»»
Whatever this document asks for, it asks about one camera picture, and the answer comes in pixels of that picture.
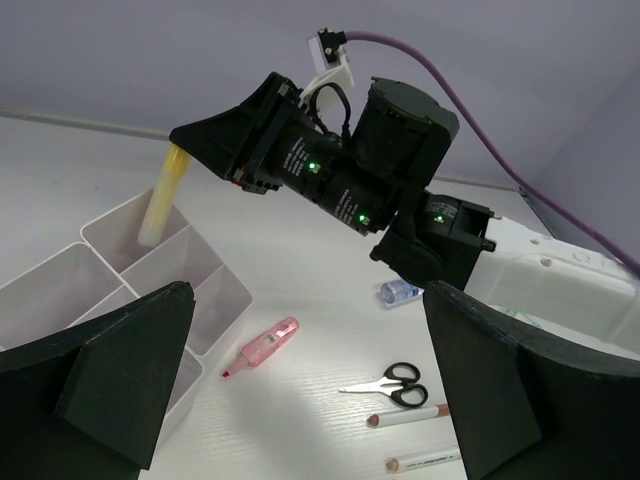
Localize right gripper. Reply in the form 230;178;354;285
169;72;311;199

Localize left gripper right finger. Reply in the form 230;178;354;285
423;281;639;479

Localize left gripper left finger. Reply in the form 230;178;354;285
1;281;195;473

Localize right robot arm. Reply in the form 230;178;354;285
169;73;639;352

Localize green plastic tool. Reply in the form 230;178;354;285
499;306;540;328

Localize white compartment organizer tray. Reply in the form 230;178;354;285
0;187;254;436

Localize white marker brown cap upper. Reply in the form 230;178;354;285
366;404;450;428

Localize white marker brown cap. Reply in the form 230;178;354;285
366;404;450;428
385;447;461;474

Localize white marker brown cap lower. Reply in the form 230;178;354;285
385;447;461;474

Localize small spray bottle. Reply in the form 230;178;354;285
378;279;424;309

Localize pink highlighter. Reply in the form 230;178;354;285
221;317;300;378

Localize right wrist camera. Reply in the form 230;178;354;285
301;28;354;101

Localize black handled scissors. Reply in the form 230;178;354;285
339;362;429;409
««
Reproduce the line containing "Localize left gripper right" and every line after it. Stop at the last line of the records, and add nothing.

• _Your solution_:
Localize left gripper right finger. Reply in the form 230;178;354;285
423;281;639;479

Localize left gripper left finger. Reply in the form 230;178;354;285
1;281;195;473

Localize right robot arm. Reply in the form 230;178;354;285
169;73;639;352

Localize green plastic tool. Reply in the form 230;178;354;285
499;306;540;328

Localize white compartment organizer tray. Reply in the form 230;178;354;285
0;187;254;436

Localize white marker brown cap upper. Reply in the form 230;178;354;285
366;404;450;428

Localize white marker brown cap. Reply in the form 230;178;354;285
366;404;450;428
385;447;461;474

Localize white marker brown cap lower. Reply in the form 230;178;354;285
385;447;461;474

Localize small spray bottle. Reply in the form 230;178;354;285
378;279;424;309

Localize pink highlighter. Reply in the form 230;178;354;285
221;317;300;378

Localize right wrist camera. Reply in the form 230;178;354;285
301;28;354;101

Localize black handled scissors. Reply in the form 230;178;354;285
339;362;429;409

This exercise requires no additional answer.